State the count of lines in this material that hold the string "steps" and add nothing.

______________________________

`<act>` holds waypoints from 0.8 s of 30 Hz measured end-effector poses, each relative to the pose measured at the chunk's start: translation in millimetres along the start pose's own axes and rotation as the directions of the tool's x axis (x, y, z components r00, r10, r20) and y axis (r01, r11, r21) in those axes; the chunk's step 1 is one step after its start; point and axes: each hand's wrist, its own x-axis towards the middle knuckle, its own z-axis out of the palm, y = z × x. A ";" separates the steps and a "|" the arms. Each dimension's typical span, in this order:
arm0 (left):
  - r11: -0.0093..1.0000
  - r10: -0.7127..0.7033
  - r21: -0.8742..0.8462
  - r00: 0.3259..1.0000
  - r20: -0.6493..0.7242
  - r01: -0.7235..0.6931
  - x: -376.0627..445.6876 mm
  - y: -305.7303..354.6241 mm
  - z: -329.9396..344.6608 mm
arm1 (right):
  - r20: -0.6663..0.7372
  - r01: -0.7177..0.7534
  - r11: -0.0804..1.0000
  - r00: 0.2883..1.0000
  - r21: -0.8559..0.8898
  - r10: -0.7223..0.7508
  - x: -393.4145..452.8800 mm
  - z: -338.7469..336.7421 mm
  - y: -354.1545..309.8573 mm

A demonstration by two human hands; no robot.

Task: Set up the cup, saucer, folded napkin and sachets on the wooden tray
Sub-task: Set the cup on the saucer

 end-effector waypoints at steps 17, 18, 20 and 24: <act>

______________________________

FINISHED EXERCISE:
2